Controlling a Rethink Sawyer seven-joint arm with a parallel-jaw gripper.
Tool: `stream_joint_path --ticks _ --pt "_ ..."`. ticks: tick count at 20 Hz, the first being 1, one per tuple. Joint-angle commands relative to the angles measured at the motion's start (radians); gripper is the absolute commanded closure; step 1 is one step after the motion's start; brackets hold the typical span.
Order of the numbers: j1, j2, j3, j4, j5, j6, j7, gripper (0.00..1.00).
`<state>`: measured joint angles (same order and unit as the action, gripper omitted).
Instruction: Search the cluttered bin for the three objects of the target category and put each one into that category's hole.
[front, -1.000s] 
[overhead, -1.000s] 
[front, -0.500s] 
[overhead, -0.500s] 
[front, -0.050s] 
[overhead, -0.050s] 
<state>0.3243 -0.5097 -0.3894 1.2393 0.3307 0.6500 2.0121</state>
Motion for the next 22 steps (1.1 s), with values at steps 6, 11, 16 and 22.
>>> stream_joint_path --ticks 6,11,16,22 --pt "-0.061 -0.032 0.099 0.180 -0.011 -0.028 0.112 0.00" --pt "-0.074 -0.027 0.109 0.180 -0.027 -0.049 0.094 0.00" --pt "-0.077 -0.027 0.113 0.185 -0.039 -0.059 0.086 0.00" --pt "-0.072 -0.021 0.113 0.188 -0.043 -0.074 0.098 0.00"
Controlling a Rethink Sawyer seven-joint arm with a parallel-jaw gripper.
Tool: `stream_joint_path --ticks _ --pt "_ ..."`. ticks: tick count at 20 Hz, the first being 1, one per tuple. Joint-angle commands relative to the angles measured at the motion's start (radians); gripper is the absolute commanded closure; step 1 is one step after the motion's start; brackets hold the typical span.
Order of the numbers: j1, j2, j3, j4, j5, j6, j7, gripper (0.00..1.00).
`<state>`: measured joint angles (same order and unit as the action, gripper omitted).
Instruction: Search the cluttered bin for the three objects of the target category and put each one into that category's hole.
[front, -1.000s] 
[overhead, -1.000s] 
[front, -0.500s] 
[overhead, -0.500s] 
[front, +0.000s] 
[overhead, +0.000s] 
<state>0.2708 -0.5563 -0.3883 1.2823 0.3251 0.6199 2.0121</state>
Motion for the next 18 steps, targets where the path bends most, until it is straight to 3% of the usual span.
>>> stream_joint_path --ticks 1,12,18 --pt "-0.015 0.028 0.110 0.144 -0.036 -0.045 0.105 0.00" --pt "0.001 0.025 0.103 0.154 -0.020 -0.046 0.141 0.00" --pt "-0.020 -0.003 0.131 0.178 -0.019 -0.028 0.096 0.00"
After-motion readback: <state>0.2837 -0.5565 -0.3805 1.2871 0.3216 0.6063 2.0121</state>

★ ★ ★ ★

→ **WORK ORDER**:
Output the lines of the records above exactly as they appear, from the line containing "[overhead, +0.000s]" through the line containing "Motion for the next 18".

→ **WRITTEN SOLUTION**:
[overhead, +0.000s] 
<state>0.2708 -0.5563 -0.3883 1.2823 0.3251 0.6199 2.0121</state>
Motion for the next 18 steps, targets where the path bends most, until it is straight to 3% of the usual span.

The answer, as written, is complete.